На мельнице нечего делать. Казалось, с незапамятных времен сама собою звенит вода, само собою медленно, тихо, лениво вращается обомшелое колесо, сами собою пестреют и пахнут цветы, зеленеют ветлы, желтеют надвинувшиеся пески. Разве когда соберется старый, возьмет востроносый молоток и, полегоньку тюкая, станет наковывать стершийся жернов.
Не любил дед уходить с мельницы, потому что до большой реки тянулся лес, перепутанный хмелем, заваленный свалившимися деревьями, хмурый и нелюдимый.
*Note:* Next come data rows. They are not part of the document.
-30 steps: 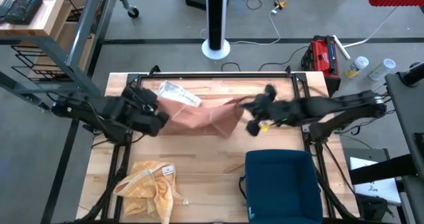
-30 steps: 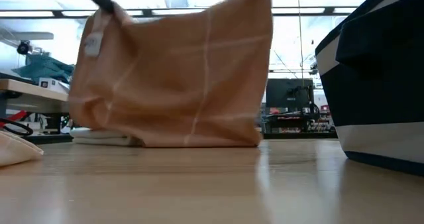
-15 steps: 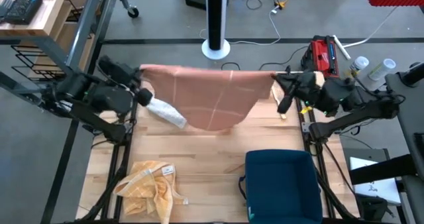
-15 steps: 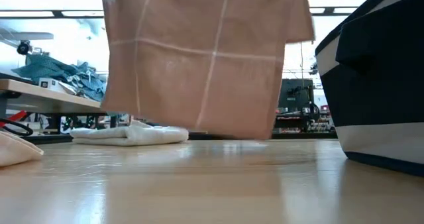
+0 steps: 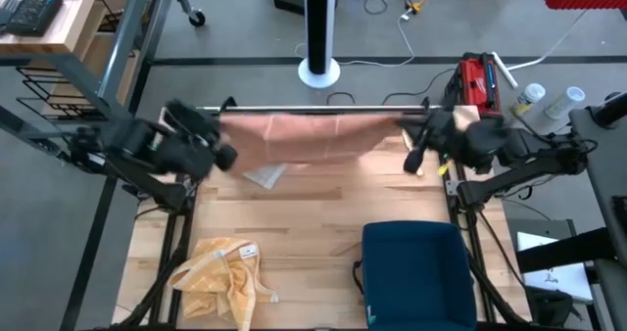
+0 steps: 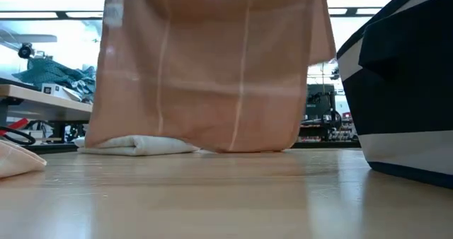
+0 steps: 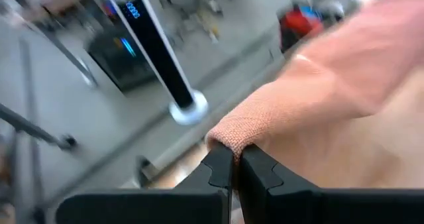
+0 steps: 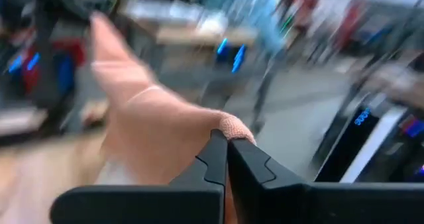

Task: Fold towel
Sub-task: Fold the brown towel

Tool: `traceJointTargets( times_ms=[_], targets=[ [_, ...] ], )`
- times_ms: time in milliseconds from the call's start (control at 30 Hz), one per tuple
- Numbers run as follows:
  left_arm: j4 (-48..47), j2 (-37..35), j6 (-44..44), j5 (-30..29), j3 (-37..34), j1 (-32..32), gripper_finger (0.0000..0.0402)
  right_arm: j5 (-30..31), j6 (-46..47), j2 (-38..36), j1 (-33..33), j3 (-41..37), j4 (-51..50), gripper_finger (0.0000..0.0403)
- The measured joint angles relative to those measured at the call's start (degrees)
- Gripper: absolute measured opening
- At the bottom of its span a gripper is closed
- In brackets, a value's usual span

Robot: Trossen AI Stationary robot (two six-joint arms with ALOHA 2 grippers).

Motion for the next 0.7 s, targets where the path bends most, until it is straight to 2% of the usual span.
traceJointTargets(
  times_ms=[67, 133, 200, 300, 367, 467, 567, 700],
  targets=[
    [0.0, 0.0, -7.6, 5.4, -4.5, -2.1, 0.0000, -5.3, 7.3, 1.3, 0.5, -0.2, -7.9, 0.0000],
    [0.1, -0.1, -16.2, 14.4, -8.6, -4.9, 0.0000, -10.2, 13.3, 2.9, 1.5, -0.4, -13.9, 0.0000],
    [0.4, 0.6, -24.5, 24.0, -12.9, -8.6, 0.0000, -14.3, 17.4, 3.7, 2.6, -0.3, -17.7, 0.0000],
    [3.6, 2.2, -33.7, 32.0, -19.6, -14.3, 0.0000, -21.4, 20.8, 5.4, 3.7, -0.4, -19.7, 0.0000],
    [8.4, 3.3, -37.5, 35.1, -23.6, -17.5, 0.0001, -26.9, 21.3, 6.9, 4.2, -0.4, -19.7, 0.0000],
    [18.5, 5.0, -41.9, 35.4, -28.6, -21.4, 0.0011, -32.4, 23.3, 9.3, 4.5, -0.5, -18.9, 0.0000],
    [28.8, 6.6, -42.6, 36.2, -32.1, -22.9, 0.0031, -38.4, 25.6, 11.7, 4.5, -0.5, -19.8, 0.0008],
    [36.6, 8.6, -42.0, 41.4, -34.4, -23.5, 0.0061, -44.5, 26.4, 14.3, 4.5, -0.2, -22.8, 0.0037]
  ],
)
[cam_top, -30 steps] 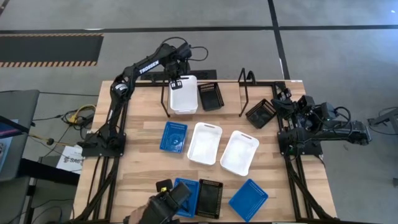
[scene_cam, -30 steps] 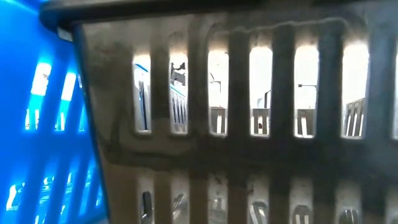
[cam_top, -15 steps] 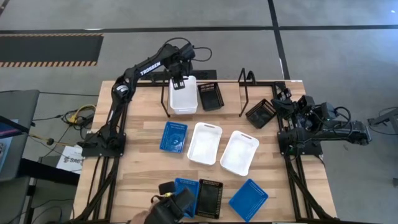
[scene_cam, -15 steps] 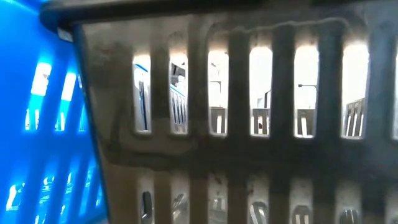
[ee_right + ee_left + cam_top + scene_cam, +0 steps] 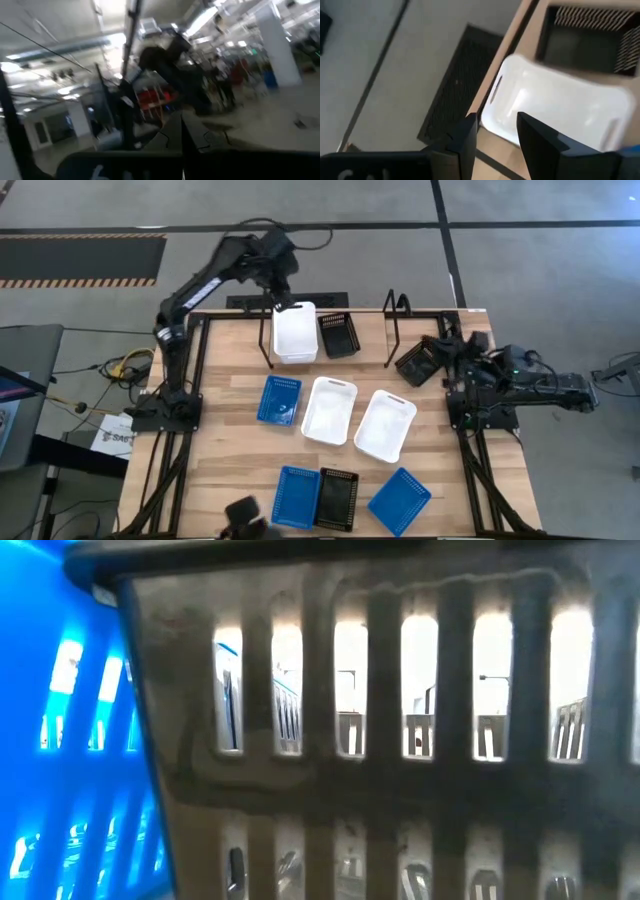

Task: Stack baskets on shelf by color
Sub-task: Adjust the black bin on the shelf

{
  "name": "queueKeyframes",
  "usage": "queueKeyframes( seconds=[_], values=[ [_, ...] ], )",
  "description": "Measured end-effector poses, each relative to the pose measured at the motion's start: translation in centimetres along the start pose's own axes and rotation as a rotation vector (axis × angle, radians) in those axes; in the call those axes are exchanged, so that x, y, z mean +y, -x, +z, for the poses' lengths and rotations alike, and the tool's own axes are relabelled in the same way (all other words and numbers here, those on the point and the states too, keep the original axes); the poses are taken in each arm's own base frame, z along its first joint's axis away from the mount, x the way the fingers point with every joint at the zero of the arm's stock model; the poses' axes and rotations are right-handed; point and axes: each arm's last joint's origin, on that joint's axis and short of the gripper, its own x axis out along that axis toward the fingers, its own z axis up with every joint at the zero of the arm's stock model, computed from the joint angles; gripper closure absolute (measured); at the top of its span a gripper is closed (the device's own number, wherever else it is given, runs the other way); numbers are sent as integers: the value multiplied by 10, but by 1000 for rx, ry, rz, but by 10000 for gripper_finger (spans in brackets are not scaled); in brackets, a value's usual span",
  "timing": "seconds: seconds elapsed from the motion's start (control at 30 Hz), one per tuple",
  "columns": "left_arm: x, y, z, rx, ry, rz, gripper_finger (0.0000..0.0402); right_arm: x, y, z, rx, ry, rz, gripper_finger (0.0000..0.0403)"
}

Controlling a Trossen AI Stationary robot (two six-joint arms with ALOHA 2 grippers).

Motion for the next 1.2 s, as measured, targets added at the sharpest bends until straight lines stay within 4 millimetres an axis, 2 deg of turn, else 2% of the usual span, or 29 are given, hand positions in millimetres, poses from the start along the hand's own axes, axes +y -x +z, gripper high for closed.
queueKeyframes(
  seconds=[0.17, 0.33, 0.47, 0.63, 0.83, 0.97, 1.2],
  values=[
    [-14, 61, -13, -142, 32, 2, 274, -1, -17, -19, 128, -45, -67, 400],
    [-27, 106, -29, -232, 57, 1, 274, 10, -53, -14, 271, 0, -118, 401],
    [-39, 124, -42, -217, 68, 4, 274, 17, -90, 0, 489, 80, -223, 401],
    [-51, 131, -53, -159, 83, 49, 274, 13, -138, 5, 783, 182, -388, 402],
    [-71, 125, -58, -120, -6, 23, 274, -12, -185, -12, 1039, 249, -552, 402],
    [-81, 116, -63, -78, -49, 20, 274, -33, -202, -33, 1156, 225, -594, 402],
    [-84, 105, -81, -4, -61, 25, 274, -69, -212, -67, 1288, 121, -646, 402]
  ],
)
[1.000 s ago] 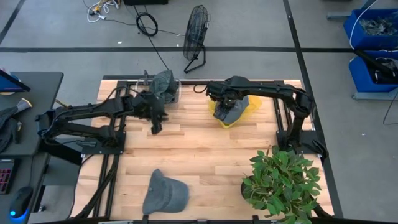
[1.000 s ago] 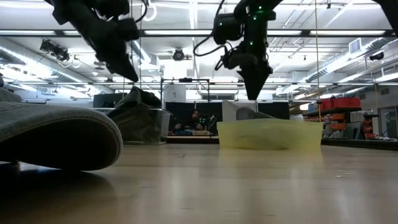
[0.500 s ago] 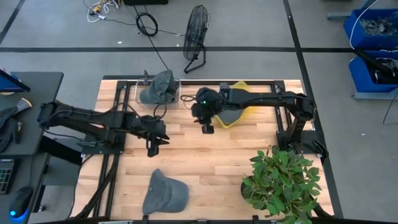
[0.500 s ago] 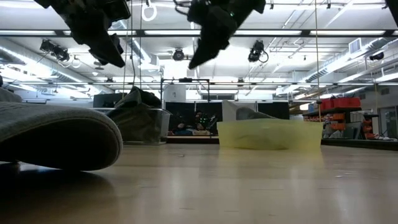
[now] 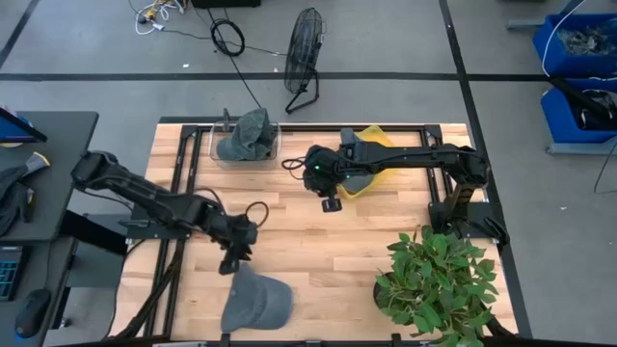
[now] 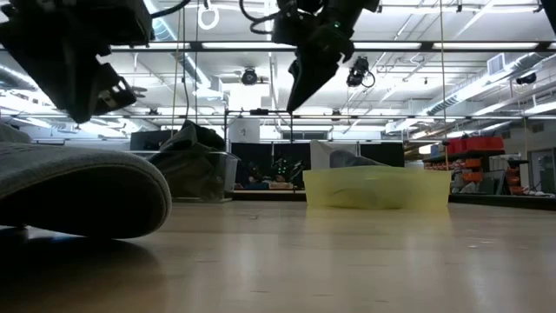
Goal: Pick & Place hat
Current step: Put the gray cap into the yellow bin
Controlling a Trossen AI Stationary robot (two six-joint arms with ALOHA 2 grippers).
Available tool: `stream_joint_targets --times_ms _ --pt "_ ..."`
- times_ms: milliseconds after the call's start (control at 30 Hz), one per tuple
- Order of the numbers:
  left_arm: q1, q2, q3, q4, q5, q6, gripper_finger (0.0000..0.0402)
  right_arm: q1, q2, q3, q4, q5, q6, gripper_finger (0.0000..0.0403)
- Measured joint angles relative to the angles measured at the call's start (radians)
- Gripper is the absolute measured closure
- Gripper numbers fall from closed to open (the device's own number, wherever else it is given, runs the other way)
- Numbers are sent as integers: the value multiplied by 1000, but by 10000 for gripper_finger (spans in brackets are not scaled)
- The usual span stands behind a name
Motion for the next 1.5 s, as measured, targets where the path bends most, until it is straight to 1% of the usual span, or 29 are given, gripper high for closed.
stream_joint_targets --times_ms 33,133,200,333,433,500,567,633,700,767,900,1133,1200,1267,1333,1400,1433,1500 --pt "-8 19 0 26 0 -8 305 0 0 0 -19 -12 -4 300" --pt "-36 62 0 120 1 -9 305 5 0 0 -67 -42 -81 299" --pt "-52 80 1 168 5 -11 299 8 1 0 -73 -48 -109 298" --pt "-84 100 1 162 4 -64 273 19 2 0 -71 -57 -101 286" --pt "-128 105 1 165 5 -112 249 30 19 0 -70 -74 -86 270" --pt "-159 105 1 166 -1 -112 234 40 33 0 -69 -90 -73 257" --pt "-188 105 1 158 -52 -95 224 50 48 0 -71 -91 -65 244" --pt "-212 105 2 142 -143 -67 218 59 64 0 -71 -90 -83 231" --pt "-226 105 2 123 -201 -58 217 73 74 0 -70 -73 -129 219" --pt "-228 116 2 113 -220 -58 217 86 79 0 -68 -63 -163 210" --pt "-226 159 3 118 -219 -58 223 109 83 0 -24 -54 -170 202" --pt "-226 275 2 122 -175 -48 226 145 83 0 35 -55 -220 208" --pt "-226 287 2 135 -168 -25 237 157 83 0 42 -56 -235 211" --pt "-226 287 2 150 -167 2 263 168 83 0 52 -56 -247 214" --pt "-226 287 2 179 -166 41 305 179 83 0 63 -56 -247 216" --pt "-223 287 2 196 -169 85 359 191 83 0 86 -56 -248 218" --pt "-218 287 2 203 -171 104 379 198 83 0 95 -56 -248 219" --pt "-204 279 2 210 -188 111 386 211 83 0 118 -56 -248 222"
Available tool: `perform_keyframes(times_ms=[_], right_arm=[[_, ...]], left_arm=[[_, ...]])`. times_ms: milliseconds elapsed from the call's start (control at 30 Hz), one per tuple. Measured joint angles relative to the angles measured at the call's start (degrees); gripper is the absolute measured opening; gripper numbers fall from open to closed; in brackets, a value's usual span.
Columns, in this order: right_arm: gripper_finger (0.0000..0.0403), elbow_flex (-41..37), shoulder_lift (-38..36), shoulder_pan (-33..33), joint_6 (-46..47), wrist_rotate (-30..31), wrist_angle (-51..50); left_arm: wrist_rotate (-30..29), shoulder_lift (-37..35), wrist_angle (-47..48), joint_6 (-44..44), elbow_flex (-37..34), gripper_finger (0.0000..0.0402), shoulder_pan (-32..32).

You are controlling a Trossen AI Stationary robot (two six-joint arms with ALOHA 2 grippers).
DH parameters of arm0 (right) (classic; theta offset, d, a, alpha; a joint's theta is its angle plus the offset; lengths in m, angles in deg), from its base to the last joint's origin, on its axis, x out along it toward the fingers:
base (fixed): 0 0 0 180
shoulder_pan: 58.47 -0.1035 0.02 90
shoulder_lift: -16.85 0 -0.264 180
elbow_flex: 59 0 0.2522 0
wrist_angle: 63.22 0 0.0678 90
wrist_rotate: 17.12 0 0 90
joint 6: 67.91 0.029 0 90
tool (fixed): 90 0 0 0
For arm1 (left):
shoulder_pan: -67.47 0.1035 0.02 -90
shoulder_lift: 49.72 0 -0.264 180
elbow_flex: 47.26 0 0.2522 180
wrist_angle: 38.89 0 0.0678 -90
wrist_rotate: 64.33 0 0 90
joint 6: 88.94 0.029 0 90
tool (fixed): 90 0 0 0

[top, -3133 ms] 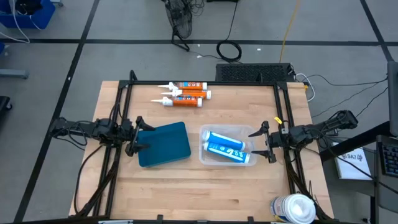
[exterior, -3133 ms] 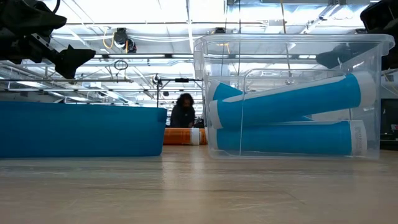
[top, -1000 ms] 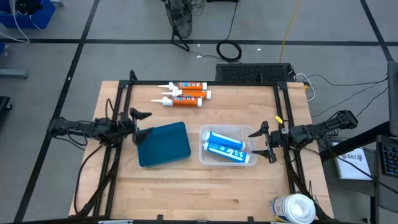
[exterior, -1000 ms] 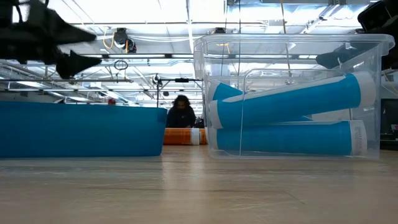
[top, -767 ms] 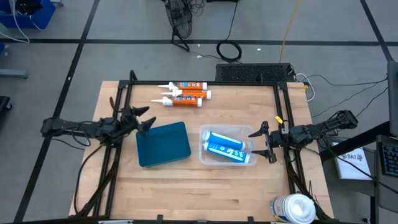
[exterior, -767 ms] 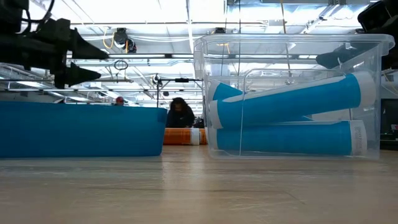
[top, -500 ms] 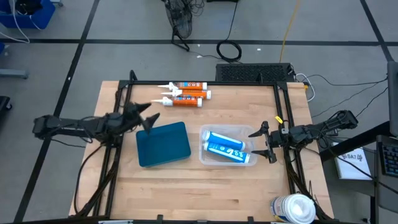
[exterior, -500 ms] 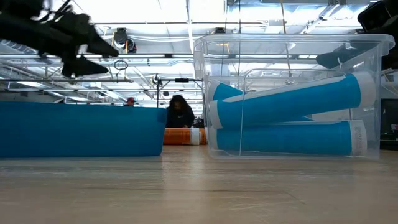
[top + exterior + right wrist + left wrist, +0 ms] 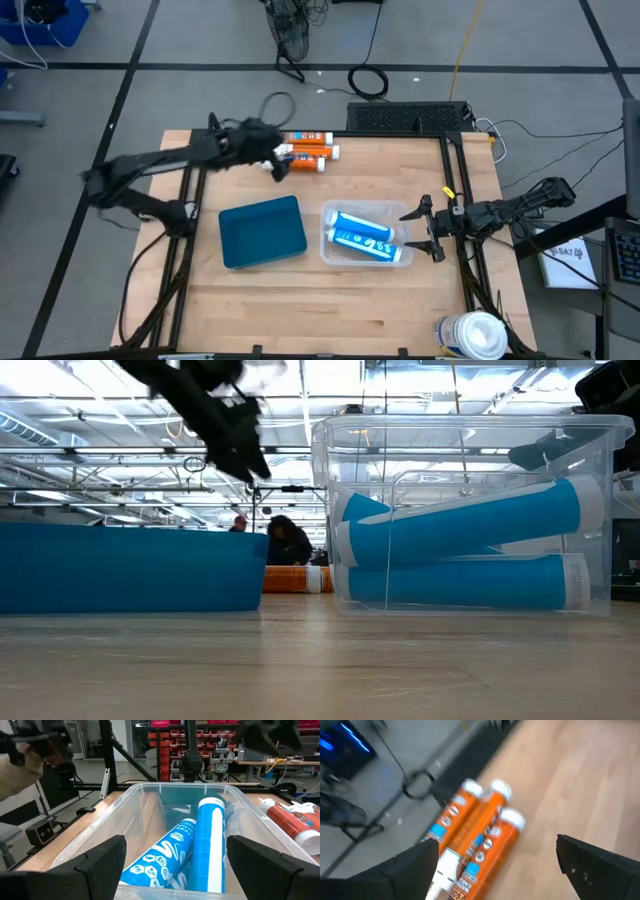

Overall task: Pick & place silicon tubes, Sealant and Lysol wipes
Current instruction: Put the bottom orange sealant bottle into the blue bin

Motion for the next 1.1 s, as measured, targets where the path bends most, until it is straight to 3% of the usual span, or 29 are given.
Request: perform_keyframes(times_ms=[167,367,500,1000,1100], right_arm=[[0.0325,0.0,-0.02,-0.01,-0.02,-0.01,0.02],[0.0325,0.0,0.0,-0.02,0.0,-0.02,0.02],[0.0325,0.01,0.0,-0.02,0.0,-0.02,0.01],[0.0325,-0.01,0.0,0.0,0.0,0.0,0.0],[0.0325,0.01,-0.01,-0.01,0.0,-0.02,0.0]], left_arm=[[6.51,12.41,5.53,2.77,8.17,0.0395,3.58],[7.99,23.66,10.68,1.49,13.97,0.0395,5.06],[8.0,28.56,11.33,4.18,14.21,0.0395,4.81],[6.73,37.25,17.5,2.88,14.47,0.0394,4.32],[6.56,37.34,18.3,3.85,14.45,0.0374,3.52]])
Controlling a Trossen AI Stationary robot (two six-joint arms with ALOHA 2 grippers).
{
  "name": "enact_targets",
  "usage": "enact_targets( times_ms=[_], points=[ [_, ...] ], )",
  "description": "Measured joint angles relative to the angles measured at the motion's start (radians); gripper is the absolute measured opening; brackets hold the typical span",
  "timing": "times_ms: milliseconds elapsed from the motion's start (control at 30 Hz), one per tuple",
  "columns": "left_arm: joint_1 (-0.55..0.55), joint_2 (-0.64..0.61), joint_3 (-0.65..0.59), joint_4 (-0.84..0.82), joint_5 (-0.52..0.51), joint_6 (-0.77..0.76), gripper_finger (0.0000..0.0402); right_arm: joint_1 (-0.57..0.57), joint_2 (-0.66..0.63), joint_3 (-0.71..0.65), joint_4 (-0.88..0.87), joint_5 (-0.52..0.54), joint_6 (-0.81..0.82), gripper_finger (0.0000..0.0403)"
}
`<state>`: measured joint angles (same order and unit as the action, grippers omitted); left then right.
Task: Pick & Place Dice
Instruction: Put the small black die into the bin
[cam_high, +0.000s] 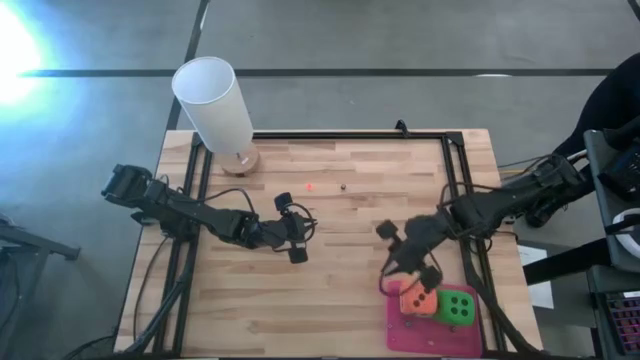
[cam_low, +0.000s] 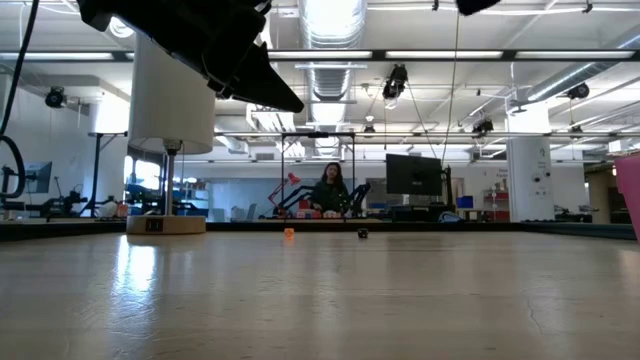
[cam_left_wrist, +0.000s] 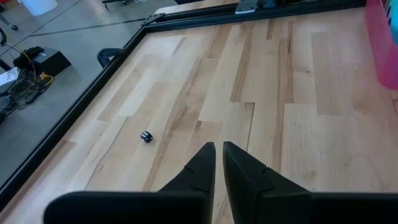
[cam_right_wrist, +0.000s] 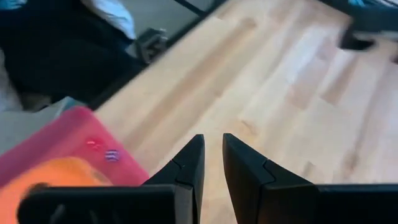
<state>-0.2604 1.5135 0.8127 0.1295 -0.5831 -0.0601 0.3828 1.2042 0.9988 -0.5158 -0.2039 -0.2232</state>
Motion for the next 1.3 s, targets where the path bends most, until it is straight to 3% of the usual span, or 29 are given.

Но в ту сторону, где было светло и просторно, где желтели пески, дед часто выходил. Выберется на лестный бугор, сядет, подставит голую голову горячему солнцу и сидит. У ног — короткая полуденная тень, а вдаль нескончаемо и необозримо, сколько глаз хватает, пески.
Ветра нет, воздух неподвижен, прозрачен и чист, но песок звучит странным, едва уловимым звуком, заунывно и грустно. Зыбучий и тонкий, он даже при безветрии сыплется с перегнувшихся гребней и звучит.
Смотрит старик, и на самом горизонте реет желтое сверкание. Люди живут, как за морем, за раскинувшимися песчаными пространствами.
А ведь еще на дедовой памяти версты за четыре стоял хутор, подымались к небу журавли колодезей, зеленели сады, тянулся лес с полянами, с серебряными лесными озерами. На полянах косили сочную траву, в озерах ставили мережи.
Размяк старик под солнышком, сидит. Знойно волнуется марево, призрачно струится горячий горизонт, неуловимо тает.
Старик зевает, крестит заросший косматый рот.
II
Среди усыпительного звона воды, среди тишины, дремотно превозмогающей себя, однажды прозвучал живой, веселый, звонкий голос.